Allí había por lo menos cuarenta magos. Sus esclavos brillaban por su ausencia.

El hombre que iba en cabeza del grupo era alto, de piel arrugada y cabello negro entrecano. Hizo avanzar a sus hombres y ordenó que se detuvieran a diez pasos largos de la muchedumbre. Con la espalda recta y la cabeza erguida, recorrió la multitud con la mirada antes de posarla en Takado.

—El emperador Vochira os envía saludos —dijo—. Soy el ashaki Nomako.

—Bienvenido, ashaki Nomako —contestó Takado—. ¿Debo enviar mis saludos al emperador a través de vos, o tenéis la intención de quedaros y uniros a nosotros?

De alguna manera, el hombre consiguió poner la espalda aún más recta.

—El emperador Vochira ha decidido apoyar vuestros esfuerzos por conseguir que Kyralia vuelva a estar bajo la influencia del imperio, y me ha ordenado que os proporcione la ayuda y el asesoramiento que necesitéis, además de poner a vuestra disposición este ejército de magos leales a Sachaka.

—Qué generoso por su parte —comentó Takado—. Con vuestro apoyo podemos conquistar Kyralia más rápidamente y con menos riesgos para nuestros compatriotas.
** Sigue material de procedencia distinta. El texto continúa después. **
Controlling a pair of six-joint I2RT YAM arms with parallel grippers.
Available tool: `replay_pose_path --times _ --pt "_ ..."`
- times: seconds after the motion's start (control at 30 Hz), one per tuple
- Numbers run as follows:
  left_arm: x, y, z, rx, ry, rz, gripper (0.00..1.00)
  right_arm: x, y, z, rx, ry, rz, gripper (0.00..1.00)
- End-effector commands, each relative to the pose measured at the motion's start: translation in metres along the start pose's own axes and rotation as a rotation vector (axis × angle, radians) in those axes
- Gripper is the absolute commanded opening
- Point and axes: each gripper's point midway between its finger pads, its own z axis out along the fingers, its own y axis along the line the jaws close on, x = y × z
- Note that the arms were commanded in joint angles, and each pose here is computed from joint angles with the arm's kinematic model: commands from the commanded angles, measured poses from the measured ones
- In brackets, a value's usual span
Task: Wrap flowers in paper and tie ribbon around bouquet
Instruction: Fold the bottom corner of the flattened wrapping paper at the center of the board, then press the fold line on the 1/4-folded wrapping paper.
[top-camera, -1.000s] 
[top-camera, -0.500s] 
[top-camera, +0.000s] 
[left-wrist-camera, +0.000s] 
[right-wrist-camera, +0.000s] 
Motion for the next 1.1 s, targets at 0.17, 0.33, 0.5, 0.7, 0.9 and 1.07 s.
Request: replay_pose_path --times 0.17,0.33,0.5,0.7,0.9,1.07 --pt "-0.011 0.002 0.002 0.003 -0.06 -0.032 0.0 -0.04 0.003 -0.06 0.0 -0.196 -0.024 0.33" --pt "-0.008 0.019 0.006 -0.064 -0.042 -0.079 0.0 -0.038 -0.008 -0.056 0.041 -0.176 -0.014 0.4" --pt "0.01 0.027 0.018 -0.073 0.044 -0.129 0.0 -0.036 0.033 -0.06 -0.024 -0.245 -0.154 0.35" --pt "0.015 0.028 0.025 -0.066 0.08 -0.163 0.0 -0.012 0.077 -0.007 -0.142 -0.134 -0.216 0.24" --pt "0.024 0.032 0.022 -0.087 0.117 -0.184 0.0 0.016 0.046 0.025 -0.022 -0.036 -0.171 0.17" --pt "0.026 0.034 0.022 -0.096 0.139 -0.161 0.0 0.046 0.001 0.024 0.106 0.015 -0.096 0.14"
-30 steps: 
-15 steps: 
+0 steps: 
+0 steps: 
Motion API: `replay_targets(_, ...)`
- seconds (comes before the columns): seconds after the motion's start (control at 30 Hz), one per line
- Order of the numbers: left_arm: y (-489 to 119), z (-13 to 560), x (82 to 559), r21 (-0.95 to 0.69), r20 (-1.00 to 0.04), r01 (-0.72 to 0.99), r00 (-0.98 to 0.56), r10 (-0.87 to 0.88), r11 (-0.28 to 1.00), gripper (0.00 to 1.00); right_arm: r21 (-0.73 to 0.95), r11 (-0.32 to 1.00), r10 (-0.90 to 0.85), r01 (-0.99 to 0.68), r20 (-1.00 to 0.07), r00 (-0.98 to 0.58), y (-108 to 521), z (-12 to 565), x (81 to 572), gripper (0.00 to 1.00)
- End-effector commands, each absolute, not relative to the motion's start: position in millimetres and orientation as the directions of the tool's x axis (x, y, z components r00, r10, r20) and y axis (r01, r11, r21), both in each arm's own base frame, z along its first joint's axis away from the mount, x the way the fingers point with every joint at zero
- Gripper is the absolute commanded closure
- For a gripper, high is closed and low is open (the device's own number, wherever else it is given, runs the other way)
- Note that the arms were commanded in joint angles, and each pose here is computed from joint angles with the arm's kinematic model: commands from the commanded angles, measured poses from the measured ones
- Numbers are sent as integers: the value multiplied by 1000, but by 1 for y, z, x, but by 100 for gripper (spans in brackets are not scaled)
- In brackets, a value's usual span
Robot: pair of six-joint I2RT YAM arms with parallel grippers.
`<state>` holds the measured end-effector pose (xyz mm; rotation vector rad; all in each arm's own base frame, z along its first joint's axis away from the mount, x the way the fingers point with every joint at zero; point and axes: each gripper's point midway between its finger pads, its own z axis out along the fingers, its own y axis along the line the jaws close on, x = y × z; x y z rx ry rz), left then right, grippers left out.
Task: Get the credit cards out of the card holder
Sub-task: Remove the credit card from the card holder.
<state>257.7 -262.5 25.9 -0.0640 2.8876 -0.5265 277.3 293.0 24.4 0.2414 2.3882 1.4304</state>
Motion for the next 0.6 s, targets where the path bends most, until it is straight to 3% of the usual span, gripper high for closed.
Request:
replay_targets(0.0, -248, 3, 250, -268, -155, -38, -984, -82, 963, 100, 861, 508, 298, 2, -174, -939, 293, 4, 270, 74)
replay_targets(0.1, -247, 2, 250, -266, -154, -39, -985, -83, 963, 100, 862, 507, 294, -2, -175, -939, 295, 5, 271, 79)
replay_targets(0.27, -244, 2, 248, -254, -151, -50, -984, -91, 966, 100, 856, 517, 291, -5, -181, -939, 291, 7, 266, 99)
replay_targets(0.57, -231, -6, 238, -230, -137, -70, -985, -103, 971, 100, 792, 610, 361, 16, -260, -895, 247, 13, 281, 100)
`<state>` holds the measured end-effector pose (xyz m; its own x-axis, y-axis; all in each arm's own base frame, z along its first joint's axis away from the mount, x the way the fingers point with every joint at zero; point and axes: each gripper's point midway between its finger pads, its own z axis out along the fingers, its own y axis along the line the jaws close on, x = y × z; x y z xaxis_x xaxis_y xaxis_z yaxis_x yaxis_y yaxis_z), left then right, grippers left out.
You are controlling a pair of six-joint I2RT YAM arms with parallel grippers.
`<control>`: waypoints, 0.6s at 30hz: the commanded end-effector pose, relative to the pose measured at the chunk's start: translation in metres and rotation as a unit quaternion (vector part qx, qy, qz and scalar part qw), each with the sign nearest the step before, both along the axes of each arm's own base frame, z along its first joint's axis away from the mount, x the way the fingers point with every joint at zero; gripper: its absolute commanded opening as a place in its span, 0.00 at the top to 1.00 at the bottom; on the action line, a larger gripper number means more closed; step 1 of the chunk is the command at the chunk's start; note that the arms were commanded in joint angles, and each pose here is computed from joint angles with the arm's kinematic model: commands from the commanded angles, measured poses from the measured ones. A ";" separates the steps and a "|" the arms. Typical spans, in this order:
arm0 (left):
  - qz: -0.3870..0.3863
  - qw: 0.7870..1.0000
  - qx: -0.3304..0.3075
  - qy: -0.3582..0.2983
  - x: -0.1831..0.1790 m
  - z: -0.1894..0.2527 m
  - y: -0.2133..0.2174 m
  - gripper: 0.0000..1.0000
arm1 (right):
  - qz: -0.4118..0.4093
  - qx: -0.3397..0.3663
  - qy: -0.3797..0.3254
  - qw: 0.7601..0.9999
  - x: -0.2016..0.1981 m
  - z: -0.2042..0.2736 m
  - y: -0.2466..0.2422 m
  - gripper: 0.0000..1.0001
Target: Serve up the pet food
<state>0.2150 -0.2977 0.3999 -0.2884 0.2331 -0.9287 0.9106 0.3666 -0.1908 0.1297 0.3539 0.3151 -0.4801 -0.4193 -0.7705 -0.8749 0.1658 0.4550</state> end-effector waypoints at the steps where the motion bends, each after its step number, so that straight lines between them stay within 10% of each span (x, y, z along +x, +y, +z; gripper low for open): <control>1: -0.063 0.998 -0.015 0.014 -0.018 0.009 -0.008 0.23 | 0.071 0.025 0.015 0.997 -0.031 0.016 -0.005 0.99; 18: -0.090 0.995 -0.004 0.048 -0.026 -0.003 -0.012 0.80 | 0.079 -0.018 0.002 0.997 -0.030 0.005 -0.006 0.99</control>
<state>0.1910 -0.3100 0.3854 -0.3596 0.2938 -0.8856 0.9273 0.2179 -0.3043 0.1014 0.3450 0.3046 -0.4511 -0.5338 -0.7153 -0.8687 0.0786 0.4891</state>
Si contamos con el beneplácito del emperador, mejor todavía. ¿Aprueba también que yo dirija este ejército?

—Por supuesto —dijo Nomako—. Reconoce el mérito de quien lo merece.

—Entonces, sed doblemente bienvenidos —dijo Takado. Dio unos pasos al frente para salvar la distancia que los separaba y tendió la mano. Nomako descabalgó y se la estrechó. Cuando se soltaron, Takado señaló con un movimiento de la cabeza a su hueste de seguidores—. ¿Habéis cenado? Hemos asado un reber hace un rato, y es posible que quede un poco.

—No hace falta —respondió Nomako—. Hemos comido al atardecer. Nuestros esclavos estaban esperando a que los mandáramos a buscar…

Mientras Nomako hablaba de cuestiones de orden práctico, Hanara reparó en el modo en que cambiaba la expresión del hombre cada vez que Takado miraba hacia otro lado. «Una expresión calculadora —pensó Hanara—. No ha venido porque esté de acuerdo con Takado. Siempre hemos sabido que al emperador Vochira no le gustaría que Takado emprendiera sus correrías sin su autorización previa. —Hanara sintió que un escalofrío premonitorio le bajaba por la espalda—. Este hombre va a intentar recuperar el control de la situación en nombre del emperador. Y no le resultará tan fácil como cree».